Code signing is the process of digitally signing software code or executables to verify their origin and ensure their integrity.

  • Verifies that the code is from a trusted developer or publisher.
  • Ensures the code hasn't been modified since it was signed.
  • Protects users from malicious software and unauthorized code changes.

For more information, please see Code Signing.

Hash Functions

Hash functions convert input data into a fixed-size hash value. A cryptographic hash function should have the following characteristic:

  • unique
  • deterministic
  • useful
  • tamper-evident
  • non-reversible

MD5

Message Digest 5 (MD5) is an older hash function, MD5 is now considered insecure due to known collisions.

  • Creates a 128-bit hash value unique to the input file.
  • 128-bits long means it can only create limited values, which can lead to collisions.
  • Collisions - when two distinct inputs produce the same hash.
  • Despite its insecurities, it's still used for checksums and non-security-sensitive applications.

SHA Family

A family of cryptographic hash functions designed by the National Security Agency (NSA) as a government standard for use in federal computing applications.

  • SHA-1

    • Creates a 160-bit hash digest, reducing chance of collisions.
    • More secure than MD5, but also deprecated due to vulnerabilities.
    • Formerly used for digital signatures; now discouraged.
  • SHA-2

    • Hash family containing longer hash digests.
    • Includes:
      • SHA-224
      • SHA-256
      • SHA-384
      • SHA-512
  • SHA-256

    • Part of the SHA-2 family, SHA-256 offers a 256-bit output.
    • Stronger security, highly collision-resistant, and a commonly used standard.
    • Secure communication, SSL/TLS, and blockchain.
  • SHA-3

    • A newer family of hash functions
    • Hash digest can go between 224 to 512 bits.
    • Uses 120 rounds of computations to create the message digest.
    • SHA-3 uses a different underlying algorithm (Keccak).
    • Designed to provide high security and flexibility.
    • Used in applications requiring a strong hash function with versatility.

RIPEMD

RIPEMD stands for Race Integrity Primitives Evaluation Message Digest. It is a family of cryptographic hash functions designed to ensure data integrity and secure hashing.

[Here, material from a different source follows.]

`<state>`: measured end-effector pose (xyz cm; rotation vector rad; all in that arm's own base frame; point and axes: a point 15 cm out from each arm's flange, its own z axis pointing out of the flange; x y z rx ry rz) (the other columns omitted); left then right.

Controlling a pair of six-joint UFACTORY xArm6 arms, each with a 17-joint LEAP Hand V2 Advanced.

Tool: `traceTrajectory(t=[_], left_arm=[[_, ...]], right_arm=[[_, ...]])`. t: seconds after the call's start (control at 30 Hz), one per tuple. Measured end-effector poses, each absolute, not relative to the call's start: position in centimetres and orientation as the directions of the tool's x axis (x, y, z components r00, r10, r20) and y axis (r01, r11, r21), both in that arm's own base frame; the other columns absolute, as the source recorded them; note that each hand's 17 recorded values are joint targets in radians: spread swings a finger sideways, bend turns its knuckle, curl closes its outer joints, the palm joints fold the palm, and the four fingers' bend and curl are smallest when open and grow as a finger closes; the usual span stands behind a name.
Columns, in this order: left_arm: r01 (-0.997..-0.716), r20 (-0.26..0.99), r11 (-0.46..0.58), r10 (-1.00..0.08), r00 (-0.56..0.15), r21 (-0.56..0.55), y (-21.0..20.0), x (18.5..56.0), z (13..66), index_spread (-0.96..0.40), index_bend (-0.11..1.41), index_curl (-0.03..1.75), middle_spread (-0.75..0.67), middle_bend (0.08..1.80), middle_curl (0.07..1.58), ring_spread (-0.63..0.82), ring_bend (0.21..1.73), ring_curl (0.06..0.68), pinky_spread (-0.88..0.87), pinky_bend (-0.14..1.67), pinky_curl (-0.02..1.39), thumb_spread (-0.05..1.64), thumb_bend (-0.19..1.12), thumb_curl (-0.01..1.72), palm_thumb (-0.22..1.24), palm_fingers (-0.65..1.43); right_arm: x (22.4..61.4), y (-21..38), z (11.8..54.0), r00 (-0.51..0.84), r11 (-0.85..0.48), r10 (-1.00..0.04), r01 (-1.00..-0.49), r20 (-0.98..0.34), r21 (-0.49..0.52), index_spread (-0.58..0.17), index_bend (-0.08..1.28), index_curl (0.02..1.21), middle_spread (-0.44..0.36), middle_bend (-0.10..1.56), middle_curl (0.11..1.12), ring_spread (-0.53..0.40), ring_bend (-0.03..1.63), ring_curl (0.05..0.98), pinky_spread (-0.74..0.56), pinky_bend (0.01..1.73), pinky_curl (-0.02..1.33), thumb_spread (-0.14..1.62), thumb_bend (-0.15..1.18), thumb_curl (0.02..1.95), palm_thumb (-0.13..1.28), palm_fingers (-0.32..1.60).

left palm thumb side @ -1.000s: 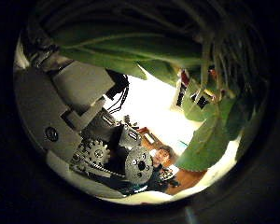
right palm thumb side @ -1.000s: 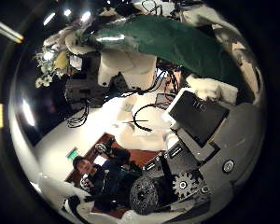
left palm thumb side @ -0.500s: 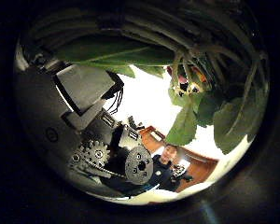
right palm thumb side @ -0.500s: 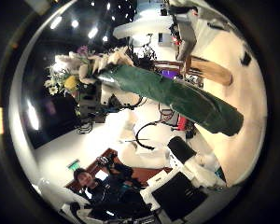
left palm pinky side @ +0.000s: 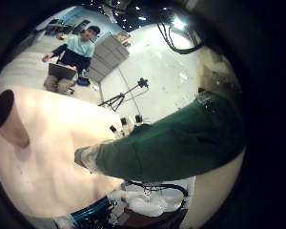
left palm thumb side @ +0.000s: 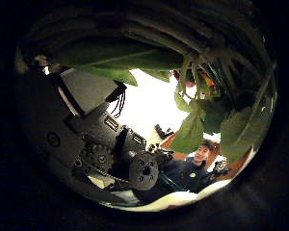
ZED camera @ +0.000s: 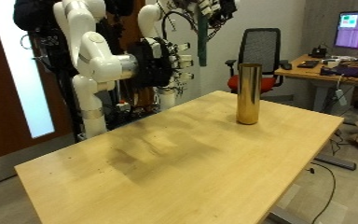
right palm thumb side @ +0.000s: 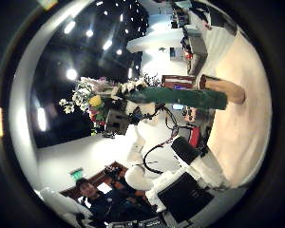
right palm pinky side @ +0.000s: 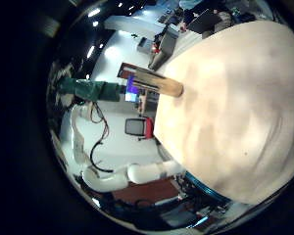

  • A family of cryptographic hash functions developed in Europe.
  • Comes in 128/160/256/320-bit versions
  • The 128-bit version have been found to contain security flaws.
  • RIPEMD-160 is the most known, with a 160-bit output.
  • Offers strong security and is used as an alternative to SHA-1.

HMAC

Stands for "Hash-based Message Authentication Code", HMAC uses a hash function combined with a secret key to generate a message authentication code (MAC).

  • Uses a hash function and secret key for message authentication.
  • HMAC provides message integrity and authentication.
  • Ensures that a message has not been tampered with and verifies identity of the sender.

Commonly paired with other algorithms for additional security:

  • HMAC-MD5:

    • Historically used for message authentication and checksum verification.
    • Now considered insecure due to the vulnerabilities in MD5
  • HMAC-SHA1:

    • Offers more security than HMAC-MD5.
    • SHA-1 is now deprecated due to known vulnerabilities and potential collision attacks.
  • HMAC-SHA256:

    • Offers stronger security and used widely in modern cryptographic applications.

    • Most recommended for secure applications.